Bir süredir Akdeniz Manşet ailesinde yazıyorum. Çoğu zaman mesleki vasfımın gözlem yapma ve çalışma şansı yarattığı durumlar hakkında yazmaya çalıştım, kalan kısmını da Başak İnan olarak.

Ve bir konu konuşulacaksa önce saygı barındırmasının üstünü çizmeye çalışıyorum. İçerik ne olursa olsun.

Özellikle çocuklarla çalışırken, ebeveynlerin saygı beklemek için saygının nasıl olduğunu uygulamalı öğretmesi gerektiğini belirtirim. Hiç bilmeyene sevgi de saygı da gösterilerek öğretilir.

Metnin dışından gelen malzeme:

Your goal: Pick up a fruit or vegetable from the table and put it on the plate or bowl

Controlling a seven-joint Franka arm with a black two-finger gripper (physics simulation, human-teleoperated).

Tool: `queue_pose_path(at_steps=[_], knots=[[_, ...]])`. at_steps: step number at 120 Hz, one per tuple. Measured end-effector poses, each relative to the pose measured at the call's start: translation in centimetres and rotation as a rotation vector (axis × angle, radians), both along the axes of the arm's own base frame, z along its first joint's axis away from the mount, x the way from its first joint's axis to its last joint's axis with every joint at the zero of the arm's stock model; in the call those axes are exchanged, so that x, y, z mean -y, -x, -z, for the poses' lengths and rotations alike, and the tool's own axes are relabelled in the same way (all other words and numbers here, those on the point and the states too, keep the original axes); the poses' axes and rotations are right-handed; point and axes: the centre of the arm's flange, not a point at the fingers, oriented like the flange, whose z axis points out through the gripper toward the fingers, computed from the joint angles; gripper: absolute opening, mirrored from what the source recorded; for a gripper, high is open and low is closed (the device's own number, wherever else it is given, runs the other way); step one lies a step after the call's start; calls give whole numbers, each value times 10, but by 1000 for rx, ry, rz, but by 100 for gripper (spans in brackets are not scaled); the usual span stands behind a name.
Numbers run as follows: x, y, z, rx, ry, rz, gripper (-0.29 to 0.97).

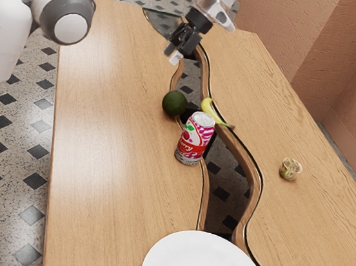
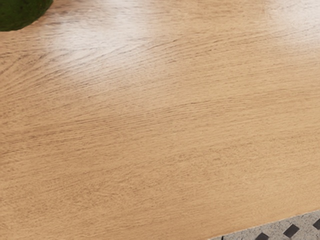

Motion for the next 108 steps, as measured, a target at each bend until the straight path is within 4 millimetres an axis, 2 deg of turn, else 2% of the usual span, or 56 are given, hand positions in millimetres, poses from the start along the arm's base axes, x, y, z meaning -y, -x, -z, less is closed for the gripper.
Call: queue_pose_path(at_steps=[7, 18, 28, 32, 33, 36, 38, 40, 44, 48, 54, 60, 70, 83, 94, 108], knots=[[-10, -18, 5, 136, 9, 69, 68], [-17, -37, 1, 301, 8, 183, 68], [-9, -47, -22, 423, -21, 310, 68], [-2, -47, -51, 495, -60, 370, 68], [3, -45, -69, 529, -83, 391, 68], [30, -42, -111, 617, -128, 474, 68], [52, -45, -125, 657, -139, 536, 68], [74, -53, -127, 680, -135, 599, 68], [110, -83, -103, 687, -104, 714, 68], [129, -114, -64, 671, -72, 793, 68], [128, -154, 1, 637, -38, 860, 68], [124, -174, 36, 633, -27, 914, 68], [117, -191, 63, 645, -38, 998, 67], [85, -199, 77, 657, -60, 1062, 67], [75, -206, 104, 641, -43, 1121, 67], [26, -208, 139, 611, -25, 1132, 66]])
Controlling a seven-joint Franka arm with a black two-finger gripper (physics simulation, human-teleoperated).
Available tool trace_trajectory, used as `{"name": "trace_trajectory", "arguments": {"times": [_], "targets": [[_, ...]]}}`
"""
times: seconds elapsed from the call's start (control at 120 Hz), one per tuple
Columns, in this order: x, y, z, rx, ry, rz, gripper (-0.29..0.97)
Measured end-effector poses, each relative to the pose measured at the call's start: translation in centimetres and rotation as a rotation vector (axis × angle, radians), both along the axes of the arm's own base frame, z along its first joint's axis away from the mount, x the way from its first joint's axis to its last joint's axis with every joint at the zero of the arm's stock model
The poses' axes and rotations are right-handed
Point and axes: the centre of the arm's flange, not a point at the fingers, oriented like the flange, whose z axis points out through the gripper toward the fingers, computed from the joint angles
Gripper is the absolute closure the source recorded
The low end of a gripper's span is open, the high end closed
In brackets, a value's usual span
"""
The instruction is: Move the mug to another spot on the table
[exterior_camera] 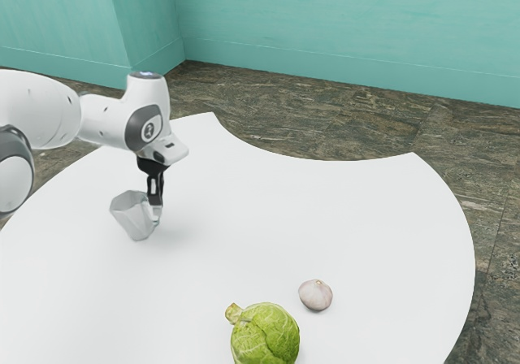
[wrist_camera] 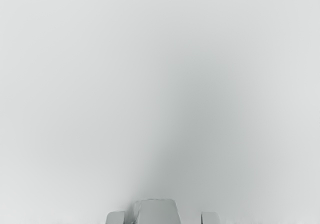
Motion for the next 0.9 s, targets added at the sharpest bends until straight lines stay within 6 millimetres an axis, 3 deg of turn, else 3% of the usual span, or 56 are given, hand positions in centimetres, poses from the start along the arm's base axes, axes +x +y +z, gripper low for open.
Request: {"name": "trace_trajectory", "arguments": {"times": [0.233,0.383,0.508,0.7,0.825,0.9], "targets": [[1.6,-3.0,2.2,0.049,-0.004,-0.041,0.72],[3.3,-7.4,3.8,0.08,0.002,-0.094,0.74],[4.1,-12.2,3.7,0.092,0.031,-0.14,0.74],[4.7,-18.6,3.2,0.134,0.085,-0.171,0.75],[5.3,-23.9,2.1,0.162,0.1,-0.202,0.74],[5.5,-24.7,1.4,0.18,0.118,-0.191,0.74]]}}
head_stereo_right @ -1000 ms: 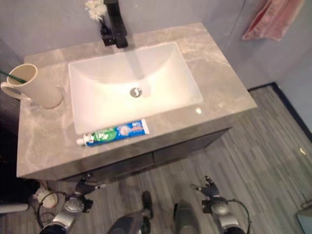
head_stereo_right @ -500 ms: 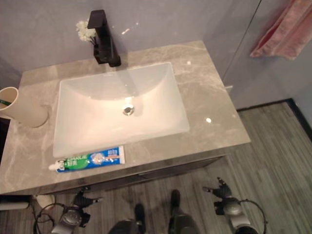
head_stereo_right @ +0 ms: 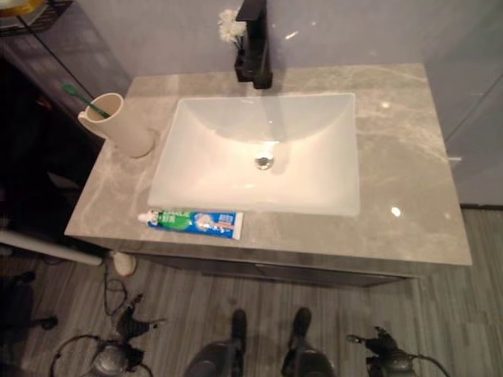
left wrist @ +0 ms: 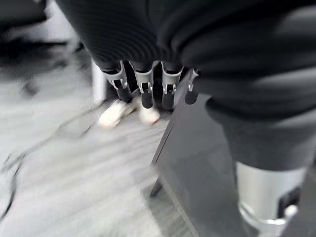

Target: Put brush and paste in cup on sink, flatten towel.

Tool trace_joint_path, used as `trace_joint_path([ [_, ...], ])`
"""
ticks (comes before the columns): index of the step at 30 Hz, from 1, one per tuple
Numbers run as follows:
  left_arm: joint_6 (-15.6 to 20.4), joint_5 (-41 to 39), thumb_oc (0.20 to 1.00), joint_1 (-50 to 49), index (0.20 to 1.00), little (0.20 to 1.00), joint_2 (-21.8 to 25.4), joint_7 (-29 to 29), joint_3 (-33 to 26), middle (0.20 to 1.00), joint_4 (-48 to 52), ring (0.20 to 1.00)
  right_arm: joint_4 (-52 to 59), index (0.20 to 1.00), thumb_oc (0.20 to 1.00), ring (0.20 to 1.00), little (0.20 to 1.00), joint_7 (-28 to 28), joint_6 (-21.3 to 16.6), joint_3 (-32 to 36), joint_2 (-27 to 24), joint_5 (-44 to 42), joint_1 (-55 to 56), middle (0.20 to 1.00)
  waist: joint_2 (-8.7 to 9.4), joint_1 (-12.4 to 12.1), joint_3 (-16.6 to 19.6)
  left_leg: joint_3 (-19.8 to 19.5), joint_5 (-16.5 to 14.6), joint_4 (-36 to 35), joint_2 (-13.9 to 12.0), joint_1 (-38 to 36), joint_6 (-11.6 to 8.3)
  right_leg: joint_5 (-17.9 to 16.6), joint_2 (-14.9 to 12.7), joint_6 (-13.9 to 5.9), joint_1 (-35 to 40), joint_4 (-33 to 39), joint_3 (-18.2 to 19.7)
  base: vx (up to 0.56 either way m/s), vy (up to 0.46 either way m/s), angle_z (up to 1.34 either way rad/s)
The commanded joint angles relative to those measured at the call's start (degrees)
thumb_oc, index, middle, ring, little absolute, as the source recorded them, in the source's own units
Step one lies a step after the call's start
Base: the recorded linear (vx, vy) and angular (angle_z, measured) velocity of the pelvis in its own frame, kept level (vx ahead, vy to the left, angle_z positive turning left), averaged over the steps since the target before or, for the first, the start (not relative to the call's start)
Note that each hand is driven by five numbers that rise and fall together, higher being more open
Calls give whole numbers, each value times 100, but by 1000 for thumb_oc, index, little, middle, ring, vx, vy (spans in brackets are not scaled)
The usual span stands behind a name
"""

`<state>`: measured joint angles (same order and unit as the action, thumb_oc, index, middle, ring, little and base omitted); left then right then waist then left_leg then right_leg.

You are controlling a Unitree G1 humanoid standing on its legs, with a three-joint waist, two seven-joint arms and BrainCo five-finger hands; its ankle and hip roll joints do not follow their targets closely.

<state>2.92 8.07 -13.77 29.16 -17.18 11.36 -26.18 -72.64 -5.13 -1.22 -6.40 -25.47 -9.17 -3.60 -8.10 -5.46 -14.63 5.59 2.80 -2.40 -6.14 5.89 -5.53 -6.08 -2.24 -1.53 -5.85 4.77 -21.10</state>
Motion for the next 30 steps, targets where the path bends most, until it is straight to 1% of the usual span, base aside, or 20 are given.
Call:
trace_joint_path([
  [1,385,436,1000,-121,1000,1000,677,75,-341,1000,635,1000,-314,1000,1000,1000,1000,-140,142,133,50,292,36,1000,166,15,61,-8,701,51,253,376,-209,782,-590,-607,413,-691,285,47,67,6],
  [3,470,632,1000,-312,1000,1000,1103,112,-600,1000,1219,1000,-587,1000,1000,1000,1000,-148,238,338,71,341,127,1000,99,1,105,-18,642,-12,320,278,-202,823,-645,-640,499,-678,261,82,56,9],
  [4,476,710,1000,-445,1000,1000,1277,128,-799,1000,1540,1000,-621,1000,1000,1000,1000,-141,257,380,83,360,148,1000,77,-6,144,-19,654,-46,330,277,-190,788,-649,-648,512,-639,260,120,40,7],
  [6,578,860,1000,-530,1000,1000,1608,22,-1228,1000,2074,1000,-735,1000,1000,1000,1000,-83,321,433,144,474,248,1000,37,-19,220,-12,612,-129,370,171,-207,836,-688,-674,646,-565,233,85,28,6],
  [7,561,856,1000,-579,1000,1000,1614,44,-1278,1000,2123,1000,-733,1000,1000,1000,1000,-83,322,419,155,476,242,1000,43,-3,228,-16,640,-127,365,198,-199,794,-679,-670,632,-542,227,43,26,7],
  [8,587,814,1000,-597,1000,1000,1649,-40,-1532,1000,2313,1000,-764,1000,1000,1000,1000,-83,353,437,184,491,267,1000,28,-10,277,-24,634,-167,375,176,-201,789,-679,-676,672,-500,213,61,27,12],
  [9,594,667,1000,-520,1000,1000,1587,-227,-1926,1000,2582,1000,-739,1000,1000,1000,1000,-94,376,489,266,389,275,1000,29,10,336,-14,612,-193,393,145,-207,766,-685,-691,728,-423,207,97,30,12],
  [10,621,590,1000,-411,1000,1000,1534,-341,-2056,1000,2673,1000,-703,1000,1000,1000,1000,-94,382,483,304,347,266,1000,35,40,371,-6,593,-214,394,127,-208,745,-688,-699,739,-381,216,67,19,12],
  [13,648,416,1000,-169,1000,1000,1407,-467,-2204,1000,2846,1000,-573,1000,1000,1000,1000,-84,364,412,349,270,201,1000,54,107,381,44,556,-235,396,114,-202,677,-686,-719,729,-296,284,28,25,2],
  [14,678,359,1000,13,1000,1000,1421,-433,-2233,1000,3103,1000,-518,1000,1000,1000,1000,-28,374,357,403,191,170,1000,82,182,393,110,523,-250,389,91,-191,620,-689,-744,706,-234,376,12,36,-5],
  [16,884,25,1000,238,1000,1000,1366,-269,-2214,1000,3538,1000,-446,1000,1000,1000,1000,13,381,328,448,73,128,1000,145,256,392,200,439,-249,377,58,-175,587,-702,-777,679,-194,501,8,22,-17],
  [18,900,-20,1000,288,1000,1000,1397,-226,-2216,1000,3613,1000,-420,1000,1000,1000,1000,21,381,330,455,31,124,1000,151,290,403,237,456,-260,366,78,-159,537,-693,-781,640,-170,547,-1,29,-29],
  [20,1002,-79,1000,440,1000,1000,1684,68,-2134,1000,4099,1000,-353,1000,1000,1000,1000,89,379,330,464,-15,173,1000,218,406,427,386,359,-260,347,50,-113,476,-686,-826,551,-136,744,17,63,-31],
  [21,1018,-103,1000,437,1000,1000,1770,121,-2139,1000,4121,1000,-351,1000,1000,1000,1000,102,383,331,470,8,196,1000,234,404,429,441,335,-260,338,41,-99,461,-689,-835,519,-137,809,3,37,-53],
  [22,1018,-104,1000,437,1000,1000,1772,122,-2139,1000,4121,1000,-351,1000,1000,1000,1000,101,384,332,471,8,197,1000,236,395,431,449,334,-260,337,41,-99,460,-689,-835,515,-138,818,2,22,-52],
  [24,1036,-139,1000,386,1000,1000,2013,285,-2095,1000,4252,1000,-433,1000,1000,1000,1000,133,429,341,460,137,298,1000,270,460,430,533,283,-259,308,17,-75,442,-685,-856,471,-129,916,8,44,-44],
  [25,1033,-180,1000,363,1000,1000,2087,325,-2115,1000,4282,1000,-471,1000,1000,1000,1000,143,454,351,456,180,325,1000,293,451,440,556,269,-258,302,6,-69,438,-680,-862,458,-132,949,13,50,-35],
  [30,1023,-349,1000,251,1000,1000,2288,557,-2071,1000,4237,1000,-587,1000,1000,1000,1000,185,522,371,450,325,435,1000,362,468,429,586,246,-259,278,-7,-54,435,-654,-874,416,-153,1003,6,11,-10],
])
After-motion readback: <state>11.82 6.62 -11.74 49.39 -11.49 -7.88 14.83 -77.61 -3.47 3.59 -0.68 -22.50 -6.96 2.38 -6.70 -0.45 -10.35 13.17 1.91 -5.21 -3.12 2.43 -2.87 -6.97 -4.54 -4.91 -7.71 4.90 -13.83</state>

Yalnız bizde çok üzülerek söylüyorum ki şöyle bir şey var; ben. Ben de ben. Yani ben her istediğimi yapabilirim, siz de saygı göstermelisiniz. Tamam gösterelim de böyle düşüneceksek benim saygı ihtiyacım, seninkinden büyük!

Konu nereye geldi söyleyeyim; Siyaset. Ki anlamam ki, sevmem. Siyasette her şey olur derler.

Ancak şunu kabul edemiyorum ülkede bir anma töreni var fakat siyaseten bu törene ters hareketler yapılıyor. İşte bunu saygısızca buluyorum.

Sevmesen de olur kimse sana zorla sev demiyor da bu saygısızlık nerden?

Peki bunun, karşı komşunun yası varken mangal partisi yapmaktan ne farkı var?

Mantık aynı mantık.

Hangi tarafta olursan ol, başka fikirlere, başka inançlara saygı göstermek zorundasın.

Peki bunun şu anki iktidarı sevmediği için ağıza alınmayacak küfürleri eden saygısızlardan ne farkı var?

Yanlış strateji.

Sonra gel insanlardan sana saygı bekle.

Göstermediğin davranışı bulamazsın net.

Tarafını göstermek ne zaman yasları acıları buldu?

İşi siyasetle değil insan olmak ile bağdaştıralım, eğitimle bağdaştıralım, görüp geçirme ile bağdaştıralım. Hoşgörü ile bağdaştıralım işte o zaman yapılanın doğruluğunu sorgular hale gelebiliriz.

Siyaset beni bozar ben insan olmaya bakarım.

İnsanlığın ölmediği günlerimiz olsun.